La chanteuse est cancéreuse


Françoise Hardy mène un long combat contre le cancer depuis des années maintenant. Puis, au lieu de s’améliorer, son état empire car elle ne peut “plus manger normalement”. De plus, ni “vivre normalement” ni “sortir avec les amis”. Une situation très éprouvante qu’elle doit affronter au quotidien. La chanteuse l’a bien souligné lorsqu’elle s’est confiée sur la chaîne RTL dans le programme On est fait pour s’entendre.

Mais elle ne s’était pas arrêtée là, elle a poursuivi que tant qu’elle peut manger seule, c’est vivable. Toutefois, si elle ne peut plus “rien faire”, certain, elle penserait “sérieusement à l’euthanasie”. La chanteuse des années Yé-yé ne peut pas “rester comme ça à attendre la mort”. Surtout qu’elle n’a plus le pouvoir de faire des tâches simples quotidiennes.

Une étape qu’elle ne cesse de répéter à chacune de ses interviews


Si sa santé se dégrade énormément, elle aimerait pouvoir recourir à l’euthanasie. La mère de Thomas Dutronc l’a déjà évoqué quelques mois auparavant. Sauf qu’à la connaissance de sa grande notoriété même aujourd’hui, aucun médecin ne s’y aventurerait. Ce serait un trop gros risque pour eux. Surtout qu’au pays, ce n’est pas vraiment pas possible. Aucun droit ne le stipule.

Pourtant, avec les souffrances qu’elle endure, on peut essayer de la comprendre. Mais de là, à se faire euthanasier, tout le monde ne s’y accorde pas. Pour Barbara Lefebvre, une chroniqueuse de David Pujadas sur LCI, elle a remis sur la table les confidences de Françoise Hardy.

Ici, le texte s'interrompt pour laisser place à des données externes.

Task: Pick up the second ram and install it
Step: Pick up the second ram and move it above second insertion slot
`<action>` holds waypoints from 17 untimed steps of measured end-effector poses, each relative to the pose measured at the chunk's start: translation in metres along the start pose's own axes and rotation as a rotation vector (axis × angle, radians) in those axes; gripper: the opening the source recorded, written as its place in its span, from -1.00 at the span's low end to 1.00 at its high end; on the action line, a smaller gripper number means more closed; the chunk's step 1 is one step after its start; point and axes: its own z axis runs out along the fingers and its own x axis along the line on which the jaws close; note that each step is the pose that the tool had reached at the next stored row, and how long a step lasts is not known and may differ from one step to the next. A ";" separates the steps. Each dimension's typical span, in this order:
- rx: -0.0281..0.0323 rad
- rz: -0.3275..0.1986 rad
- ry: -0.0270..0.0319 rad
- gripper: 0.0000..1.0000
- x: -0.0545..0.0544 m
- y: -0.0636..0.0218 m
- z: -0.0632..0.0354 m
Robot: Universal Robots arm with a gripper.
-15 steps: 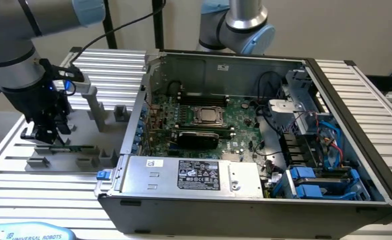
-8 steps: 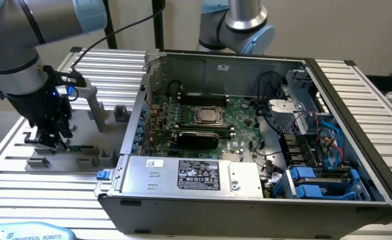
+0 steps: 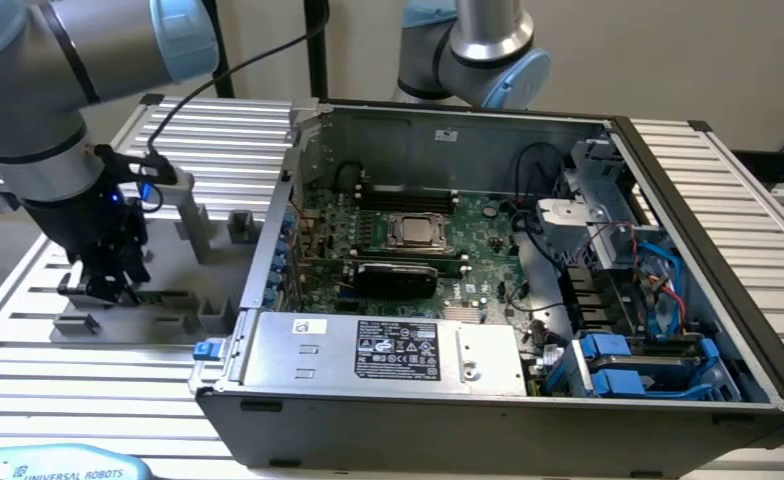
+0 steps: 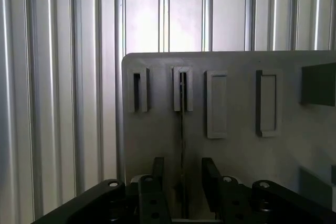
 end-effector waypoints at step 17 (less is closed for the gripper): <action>-0.0130 -0.007 0.0001 -0.47 -0.002 -0.0012 0.0088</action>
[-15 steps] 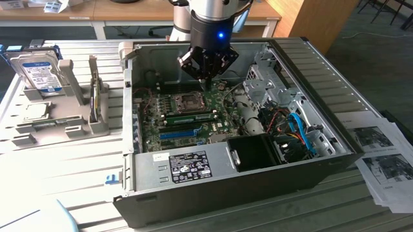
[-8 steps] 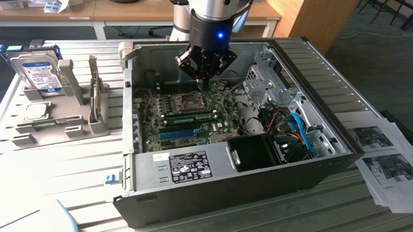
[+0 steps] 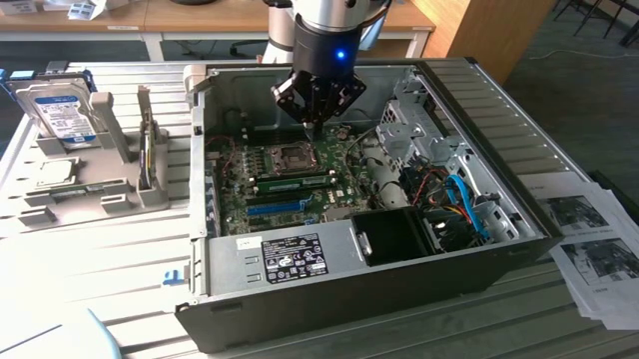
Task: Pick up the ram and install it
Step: 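Press down the ram until it locks into place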
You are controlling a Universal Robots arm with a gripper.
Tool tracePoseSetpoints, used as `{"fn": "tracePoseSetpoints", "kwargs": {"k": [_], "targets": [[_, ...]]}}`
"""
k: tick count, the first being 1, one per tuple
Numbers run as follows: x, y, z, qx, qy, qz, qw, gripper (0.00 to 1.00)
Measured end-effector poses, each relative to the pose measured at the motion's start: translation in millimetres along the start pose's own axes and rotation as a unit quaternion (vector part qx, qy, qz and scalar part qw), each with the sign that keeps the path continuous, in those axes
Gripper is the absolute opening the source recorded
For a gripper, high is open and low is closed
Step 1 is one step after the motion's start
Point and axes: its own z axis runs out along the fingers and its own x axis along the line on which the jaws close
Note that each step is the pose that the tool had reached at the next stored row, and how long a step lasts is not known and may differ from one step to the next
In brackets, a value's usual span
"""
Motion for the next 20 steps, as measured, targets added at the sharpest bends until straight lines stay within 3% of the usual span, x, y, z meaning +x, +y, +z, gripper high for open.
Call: {"fn": "tracePoseSetpoints", "kwargs": {"k": [5,10,16,20], "targets": [[0.0,0.0,0.1,0.0005,-0.001,0.032,0.9995,0.09],[0.0,0.0,0.0,0.0005,-0.0009,0.035,0.9994,0.09],[0.1,0.0,0.0,0.0001,0.0039,0.038,0.9993,0.09],[0.0,0.0,0.0,0.0,0.0041,0.038,0.9993,0.09]]}}
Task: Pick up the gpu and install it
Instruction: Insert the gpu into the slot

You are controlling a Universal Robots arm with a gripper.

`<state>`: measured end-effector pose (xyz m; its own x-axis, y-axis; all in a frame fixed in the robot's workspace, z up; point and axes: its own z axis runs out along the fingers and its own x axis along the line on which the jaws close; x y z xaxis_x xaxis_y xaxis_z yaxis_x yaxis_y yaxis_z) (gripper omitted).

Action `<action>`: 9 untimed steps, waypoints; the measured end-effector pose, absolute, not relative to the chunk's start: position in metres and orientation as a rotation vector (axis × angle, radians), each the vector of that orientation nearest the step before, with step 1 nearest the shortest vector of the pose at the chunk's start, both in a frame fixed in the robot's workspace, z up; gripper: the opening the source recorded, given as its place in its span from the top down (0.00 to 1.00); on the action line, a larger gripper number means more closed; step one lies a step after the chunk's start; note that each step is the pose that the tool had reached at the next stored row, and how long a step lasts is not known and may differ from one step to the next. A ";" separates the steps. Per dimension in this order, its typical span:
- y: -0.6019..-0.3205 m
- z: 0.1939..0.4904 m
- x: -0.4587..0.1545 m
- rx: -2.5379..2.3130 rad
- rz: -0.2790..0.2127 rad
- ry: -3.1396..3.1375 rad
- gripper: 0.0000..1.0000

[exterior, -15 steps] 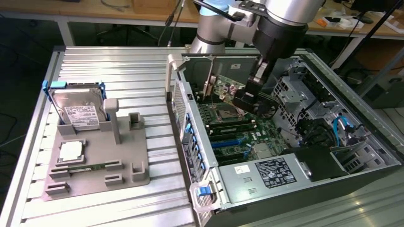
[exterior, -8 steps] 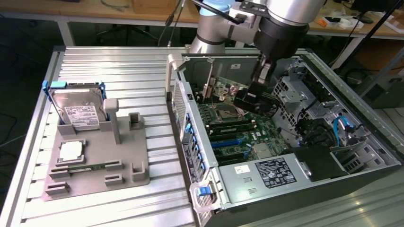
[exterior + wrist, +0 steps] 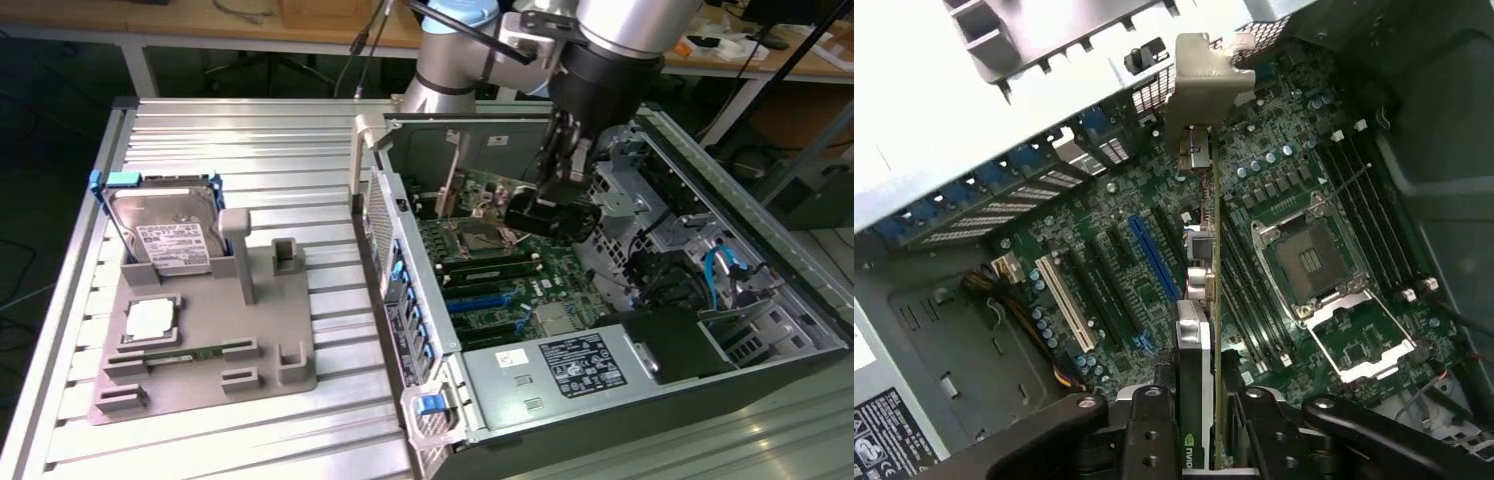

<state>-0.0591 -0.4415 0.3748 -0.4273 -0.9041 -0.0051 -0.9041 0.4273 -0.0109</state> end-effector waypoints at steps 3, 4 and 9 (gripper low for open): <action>-0.441 0.374 -0.058 -1.741 -0.010 2.603 0.73; -0.441 0.374 -0.058 -1.768 -0.010 2.584 0.73; -0.441 0.373 -0.056 -1.897 -0.009 2.491 0.73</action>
<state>-0.0564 -0.4414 0.3729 -0.2656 -0.9641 -0.0052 -0.9640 0.2656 -0.0109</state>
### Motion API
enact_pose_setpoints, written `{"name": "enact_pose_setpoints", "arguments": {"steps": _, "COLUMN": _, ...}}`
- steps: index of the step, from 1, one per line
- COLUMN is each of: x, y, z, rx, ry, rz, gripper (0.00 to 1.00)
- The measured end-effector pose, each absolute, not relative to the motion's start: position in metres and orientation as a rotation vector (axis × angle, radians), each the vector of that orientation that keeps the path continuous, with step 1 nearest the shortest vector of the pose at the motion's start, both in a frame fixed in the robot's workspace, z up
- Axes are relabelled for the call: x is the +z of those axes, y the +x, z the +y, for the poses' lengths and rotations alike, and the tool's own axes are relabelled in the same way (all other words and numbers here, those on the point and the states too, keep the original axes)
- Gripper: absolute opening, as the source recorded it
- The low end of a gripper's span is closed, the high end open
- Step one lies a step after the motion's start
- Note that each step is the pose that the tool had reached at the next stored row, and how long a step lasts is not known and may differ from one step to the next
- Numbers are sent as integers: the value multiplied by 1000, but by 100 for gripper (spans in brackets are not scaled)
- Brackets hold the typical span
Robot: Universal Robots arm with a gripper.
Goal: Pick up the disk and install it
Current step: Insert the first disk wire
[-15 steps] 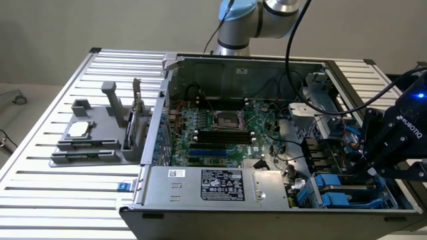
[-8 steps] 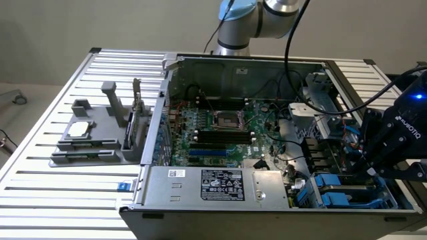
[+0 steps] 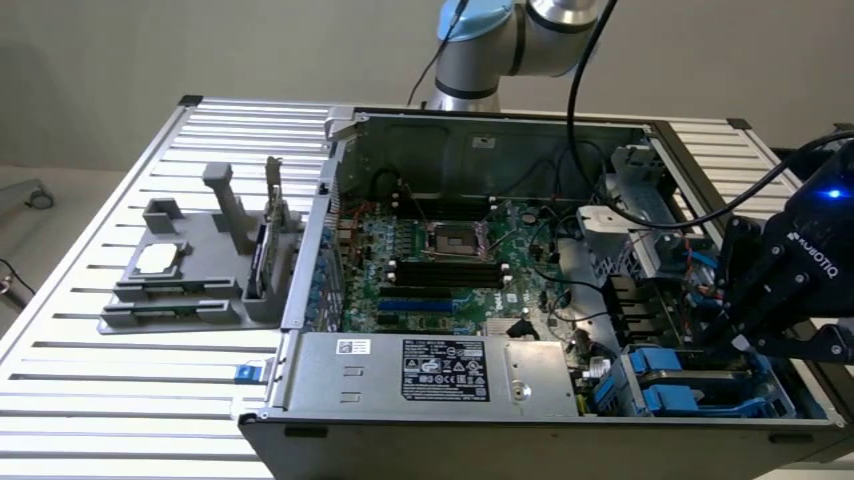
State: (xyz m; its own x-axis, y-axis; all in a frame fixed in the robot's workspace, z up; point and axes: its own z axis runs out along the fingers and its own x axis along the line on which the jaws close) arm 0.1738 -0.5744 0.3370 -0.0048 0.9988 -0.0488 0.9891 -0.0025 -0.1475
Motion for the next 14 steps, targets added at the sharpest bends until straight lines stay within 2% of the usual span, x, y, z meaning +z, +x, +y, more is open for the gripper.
{"name": "enact_pose_setpoints", "arguments": {"steps": 14, "x": 345, "y": 174, "z": -576, "rx": 210, "ry": -2166, "rz": -2165, "gripper": 16}}
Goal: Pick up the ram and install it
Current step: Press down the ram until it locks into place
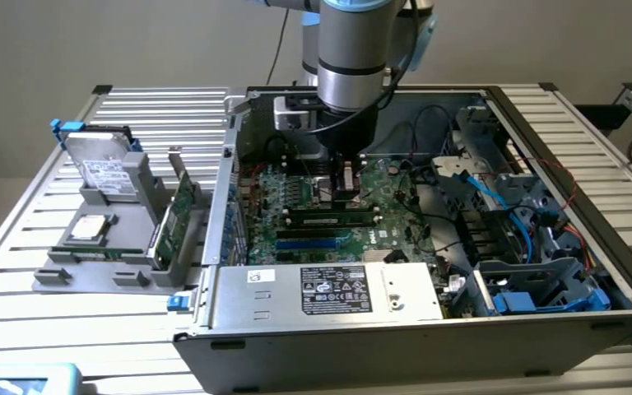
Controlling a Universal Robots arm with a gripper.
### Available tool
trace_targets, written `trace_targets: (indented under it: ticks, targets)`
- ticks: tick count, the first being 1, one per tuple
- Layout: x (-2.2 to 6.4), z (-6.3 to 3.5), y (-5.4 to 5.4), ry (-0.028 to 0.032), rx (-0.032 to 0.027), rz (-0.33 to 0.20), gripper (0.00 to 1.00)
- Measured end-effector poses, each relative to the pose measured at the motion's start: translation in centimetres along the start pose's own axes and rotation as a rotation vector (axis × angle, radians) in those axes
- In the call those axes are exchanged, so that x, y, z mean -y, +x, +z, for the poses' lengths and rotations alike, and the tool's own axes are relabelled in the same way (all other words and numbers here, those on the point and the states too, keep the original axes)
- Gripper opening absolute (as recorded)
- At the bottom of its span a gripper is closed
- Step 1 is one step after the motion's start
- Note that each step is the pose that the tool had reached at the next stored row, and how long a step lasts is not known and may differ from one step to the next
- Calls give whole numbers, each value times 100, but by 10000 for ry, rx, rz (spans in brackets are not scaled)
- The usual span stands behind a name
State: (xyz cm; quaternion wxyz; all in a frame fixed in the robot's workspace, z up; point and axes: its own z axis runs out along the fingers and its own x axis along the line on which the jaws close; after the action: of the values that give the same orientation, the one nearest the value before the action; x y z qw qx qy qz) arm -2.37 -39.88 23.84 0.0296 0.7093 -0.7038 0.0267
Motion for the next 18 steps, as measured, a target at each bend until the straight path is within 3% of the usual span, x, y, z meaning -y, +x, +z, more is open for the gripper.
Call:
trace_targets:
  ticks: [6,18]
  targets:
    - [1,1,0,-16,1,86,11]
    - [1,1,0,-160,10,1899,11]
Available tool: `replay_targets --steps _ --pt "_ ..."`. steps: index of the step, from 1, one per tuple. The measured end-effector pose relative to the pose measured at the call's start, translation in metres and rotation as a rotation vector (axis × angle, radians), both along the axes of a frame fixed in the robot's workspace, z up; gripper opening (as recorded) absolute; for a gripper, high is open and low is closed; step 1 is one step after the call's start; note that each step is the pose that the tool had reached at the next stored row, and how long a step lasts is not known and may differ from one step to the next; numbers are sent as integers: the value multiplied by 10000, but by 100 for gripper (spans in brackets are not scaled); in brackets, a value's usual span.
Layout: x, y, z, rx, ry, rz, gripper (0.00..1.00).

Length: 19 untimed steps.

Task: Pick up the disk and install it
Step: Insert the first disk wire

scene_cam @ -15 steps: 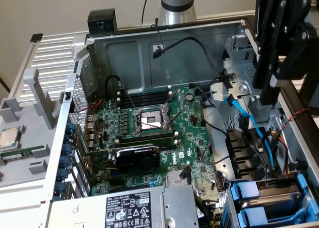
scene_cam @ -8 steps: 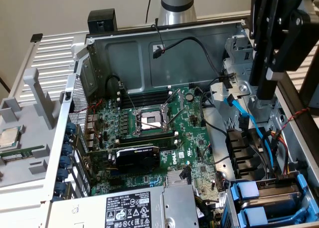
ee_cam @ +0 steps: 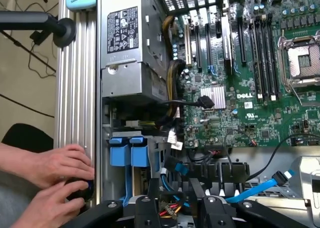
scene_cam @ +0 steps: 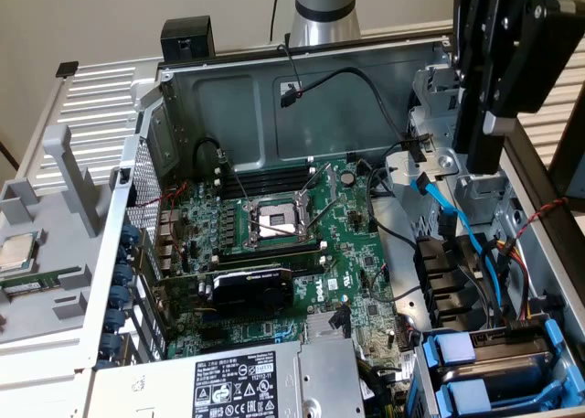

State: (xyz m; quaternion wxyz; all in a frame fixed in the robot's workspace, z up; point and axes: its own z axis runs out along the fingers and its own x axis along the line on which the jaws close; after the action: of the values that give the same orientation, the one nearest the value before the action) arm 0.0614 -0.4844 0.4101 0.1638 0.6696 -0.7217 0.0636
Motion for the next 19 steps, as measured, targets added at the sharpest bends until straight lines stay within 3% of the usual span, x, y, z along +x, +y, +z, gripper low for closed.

La chroniqueuse aimerait qu’une loi soit établie pour la pratique dans l’Hexagone. Tout en proposant une “solution” … se suicider. L’éditorialiste a bien utiliser ce terme pour expliciter la pratique de l’euthanasie lorsque c’est le patient qui le fait. Elle a bien dit : “Vous pouvez très bien vous suicider !”. Là-dessus, ce seront les proches des malades qui souhaitent autre issue que le suicide.